To summarize and complete, it is important to remember that in the case of number fields the correspondence between Galois representations and certain automorphic representations (the ones which are algebraic at infinity in the case of number fields) is only a part of the Langlands program, essentially because it concerns just certain automorphic representations, and Langlands functoriality is about all of them.
In the function field case, for $\operatorname{GL}_n$ over an arbitrary field, the correspondence has been completely done 15 years ago by Laurent Lafforgue. More recently (last year) Vincent Lafforgue (younger brother of Laurent) has done the sense Automorphic $\rightarrow$ Galois for an arbitrary reductive group (that is to an automorphic form he attaches a suitable $L$-parameter as conjectured, that is a kind of twisted Galas representation). In the introduction of his paper he seems optimistic about his prospect to solve (with Genestier) the converse direction, which entails carefully regrouping the automorphic representations into classes called $L$-packets.
In the number field case, much less is known, but much more than 20 years ago. In the sense Automorphic $\Rightarrow$ Galois, we can now do the case of automorphic representations for $\operatorname{GL}_n$ over a field with is either totally real or CM, and which are not only algebraic but regular at infinity. We can also do this for other groups (unitary, orthogonal, symplectic) but that gives no new Galois representations so I don't dwell on it (though in the proof, we need to do the case of these groups before going to $\operatorname{GL}_n$). The great final stone was put, after a huge collective effort leading to the case of self-dual or conjugate slef-dual representations, by Harris-Lan-Taylor-Thorne and then by another method by Scholze, which also deals with the case of torsion automorphic forms, not part of the initial Langlands program.

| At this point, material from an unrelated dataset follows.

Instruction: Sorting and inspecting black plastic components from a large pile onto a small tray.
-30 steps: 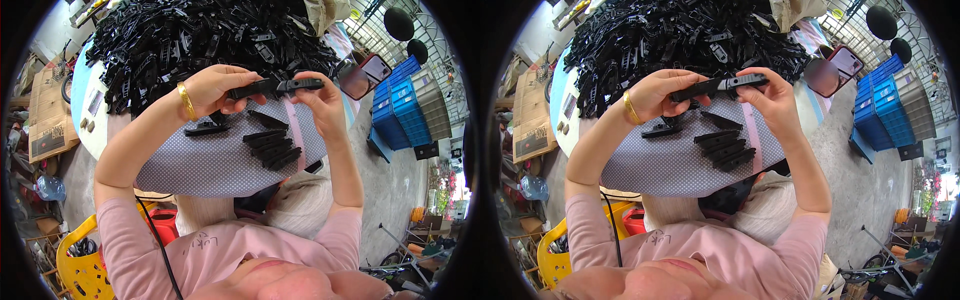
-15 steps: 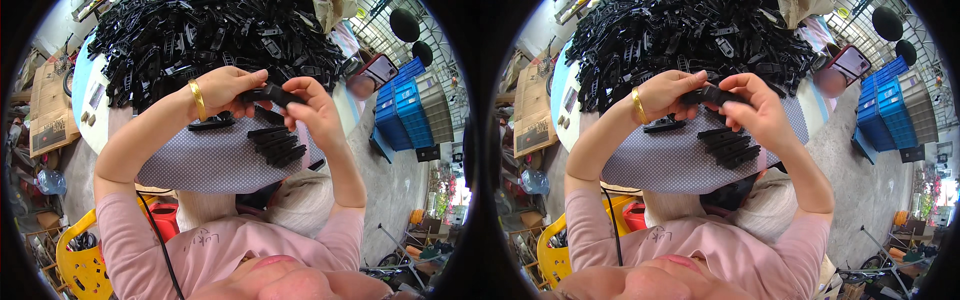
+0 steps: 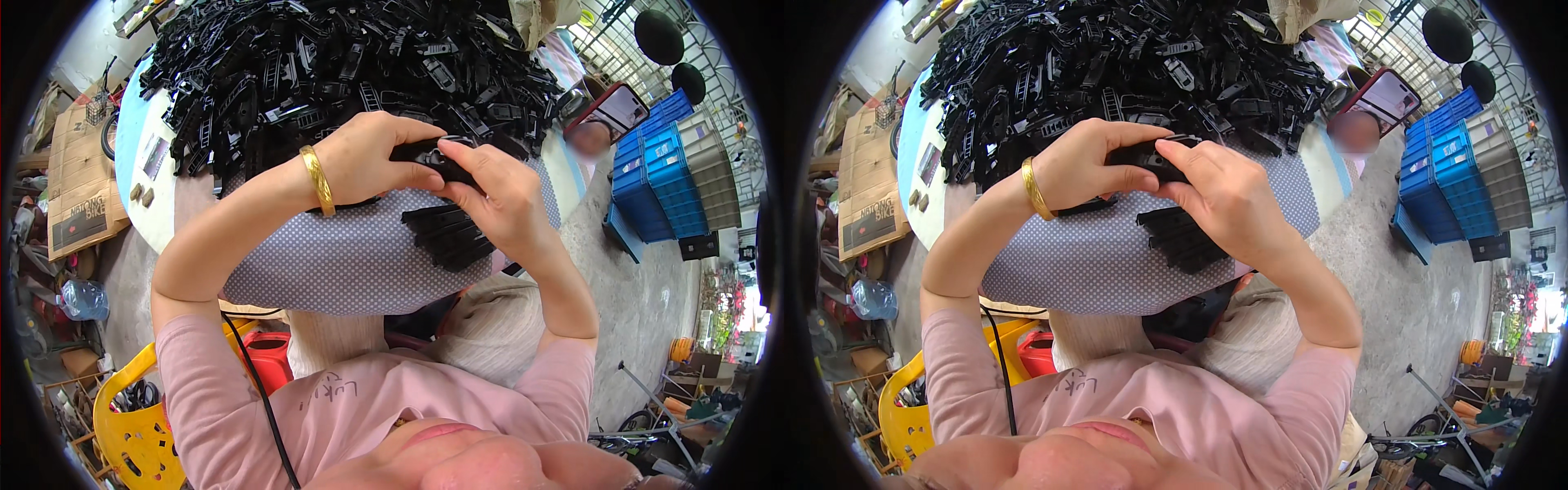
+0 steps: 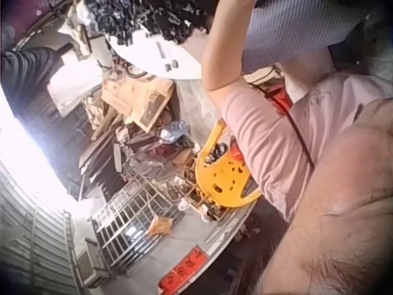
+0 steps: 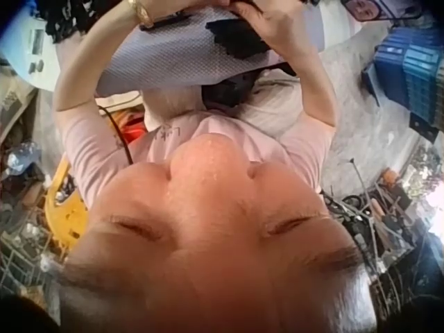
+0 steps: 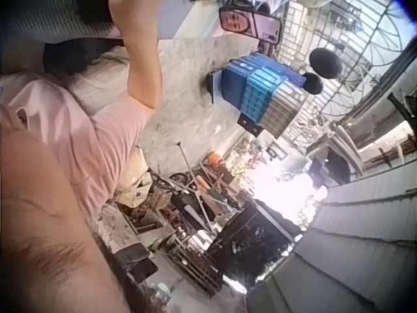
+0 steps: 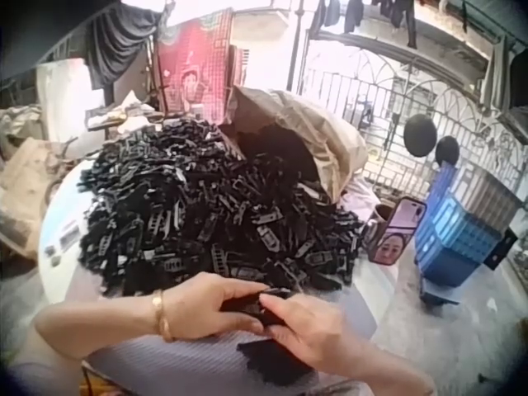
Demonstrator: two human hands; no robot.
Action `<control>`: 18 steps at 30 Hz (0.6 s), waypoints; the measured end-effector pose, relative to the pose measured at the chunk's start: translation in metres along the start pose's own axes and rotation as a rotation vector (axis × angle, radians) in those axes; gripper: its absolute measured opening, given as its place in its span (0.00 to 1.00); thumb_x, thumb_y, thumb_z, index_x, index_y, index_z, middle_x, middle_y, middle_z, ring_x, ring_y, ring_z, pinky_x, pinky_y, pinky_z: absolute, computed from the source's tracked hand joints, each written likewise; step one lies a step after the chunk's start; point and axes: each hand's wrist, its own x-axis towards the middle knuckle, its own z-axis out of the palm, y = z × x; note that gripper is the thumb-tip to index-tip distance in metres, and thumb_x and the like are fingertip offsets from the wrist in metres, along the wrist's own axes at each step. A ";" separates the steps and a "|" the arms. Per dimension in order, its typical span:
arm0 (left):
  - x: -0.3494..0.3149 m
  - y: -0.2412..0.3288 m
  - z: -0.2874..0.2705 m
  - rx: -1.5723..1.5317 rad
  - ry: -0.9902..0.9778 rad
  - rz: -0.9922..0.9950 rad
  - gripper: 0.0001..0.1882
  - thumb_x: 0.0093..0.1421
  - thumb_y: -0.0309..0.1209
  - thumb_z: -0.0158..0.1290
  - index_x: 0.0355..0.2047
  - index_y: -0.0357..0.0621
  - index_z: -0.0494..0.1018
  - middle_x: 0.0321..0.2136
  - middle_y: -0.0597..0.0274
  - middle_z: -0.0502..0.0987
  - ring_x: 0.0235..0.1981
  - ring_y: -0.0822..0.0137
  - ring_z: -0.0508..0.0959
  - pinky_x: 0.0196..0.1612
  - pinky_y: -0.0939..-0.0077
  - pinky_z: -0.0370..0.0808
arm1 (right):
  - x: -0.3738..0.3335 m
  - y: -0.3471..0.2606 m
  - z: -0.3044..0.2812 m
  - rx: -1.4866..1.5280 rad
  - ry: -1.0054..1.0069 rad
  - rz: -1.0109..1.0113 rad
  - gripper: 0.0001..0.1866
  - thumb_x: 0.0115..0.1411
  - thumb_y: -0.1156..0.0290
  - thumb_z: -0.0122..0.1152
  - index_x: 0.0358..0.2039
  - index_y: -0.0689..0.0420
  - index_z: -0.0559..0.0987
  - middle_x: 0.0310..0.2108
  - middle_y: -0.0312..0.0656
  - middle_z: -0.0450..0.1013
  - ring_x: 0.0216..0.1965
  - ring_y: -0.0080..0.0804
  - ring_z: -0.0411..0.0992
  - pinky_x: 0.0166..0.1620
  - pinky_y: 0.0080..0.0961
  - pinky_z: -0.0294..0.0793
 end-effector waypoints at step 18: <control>0.000 -0.008 0.017 0.489 0.285 0.375 0.22 0.44 0.27 0.61 0.41 0.36 0.71 0.32 0.51 0.76 0.32 0.54 0.77 0.37 0.68 0.74 | 0.007 0.009 -0.010 -0.121 -0.049 0.070 0.26 0.38 0.73 0.70 0.41 0.61 0.74 0.36 0.46 0.73 0.39 0.42 0.71 0.41 0.30 0.70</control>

The next main frontier seems to me to be able to deal with non-regular algebraic automorphic representations, the simplest case of which being algebraic Maass form for $\operatorname{GL}_2$.

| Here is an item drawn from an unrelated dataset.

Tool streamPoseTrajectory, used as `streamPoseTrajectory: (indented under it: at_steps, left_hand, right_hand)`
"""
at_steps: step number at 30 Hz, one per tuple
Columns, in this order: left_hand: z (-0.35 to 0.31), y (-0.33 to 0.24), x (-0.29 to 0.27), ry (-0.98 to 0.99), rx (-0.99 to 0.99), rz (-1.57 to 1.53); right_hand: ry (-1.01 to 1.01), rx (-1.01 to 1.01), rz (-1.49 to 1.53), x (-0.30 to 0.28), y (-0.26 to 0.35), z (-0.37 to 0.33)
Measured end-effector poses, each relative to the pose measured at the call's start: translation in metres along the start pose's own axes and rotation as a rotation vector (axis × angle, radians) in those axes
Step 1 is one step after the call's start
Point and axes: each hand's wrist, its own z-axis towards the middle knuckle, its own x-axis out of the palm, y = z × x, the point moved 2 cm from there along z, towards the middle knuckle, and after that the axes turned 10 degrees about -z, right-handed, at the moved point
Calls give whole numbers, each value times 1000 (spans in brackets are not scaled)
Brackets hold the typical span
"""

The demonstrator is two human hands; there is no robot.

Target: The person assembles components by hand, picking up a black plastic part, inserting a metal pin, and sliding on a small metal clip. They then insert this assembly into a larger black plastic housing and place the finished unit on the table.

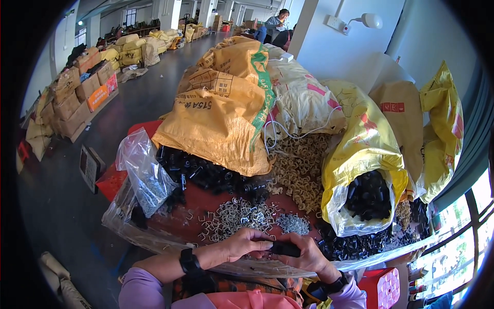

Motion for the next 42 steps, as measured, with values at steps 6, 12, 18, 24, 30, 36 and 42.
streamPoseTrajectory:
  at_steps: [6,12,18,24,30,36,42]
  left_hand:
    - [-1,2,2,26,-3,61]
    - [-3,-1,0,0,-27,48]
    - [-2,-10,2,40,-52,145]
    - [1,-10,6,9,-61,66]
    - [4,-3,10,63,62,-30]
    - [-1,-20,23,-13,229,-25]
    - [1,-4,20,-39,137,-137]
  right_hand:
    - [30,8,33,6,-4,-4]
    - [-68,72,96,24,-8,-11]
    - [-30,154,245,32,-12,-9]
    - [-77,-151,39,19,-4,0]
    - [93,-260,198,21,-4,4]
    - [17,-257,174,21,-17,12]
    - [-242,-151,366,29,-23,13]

Much progress has been made since Wiles and Taylor's proof of FLT on the converse direction Galois $\Rightarrow$ Automorphic, but it definitely lags behind the other sense. Essentially, due to work of Harris-Taylor and many others, the case of almost all conjugate self-dual Galois representation is done. Work in progress involving a numb or people could do many new cases, perhaps all where we know the automorphic to Galois sense.
This is essentially what is known about the Global Galois/Automorphic correspondence. For the functoriality for (non necessarily algebraic) automorphic representations, much less is known (Solvable base change for $\operatorname{GL}_n$ by Langlands and Arthur-Clozel, some transfer between classical groups, some low degree exterior powers) but much remains to be done.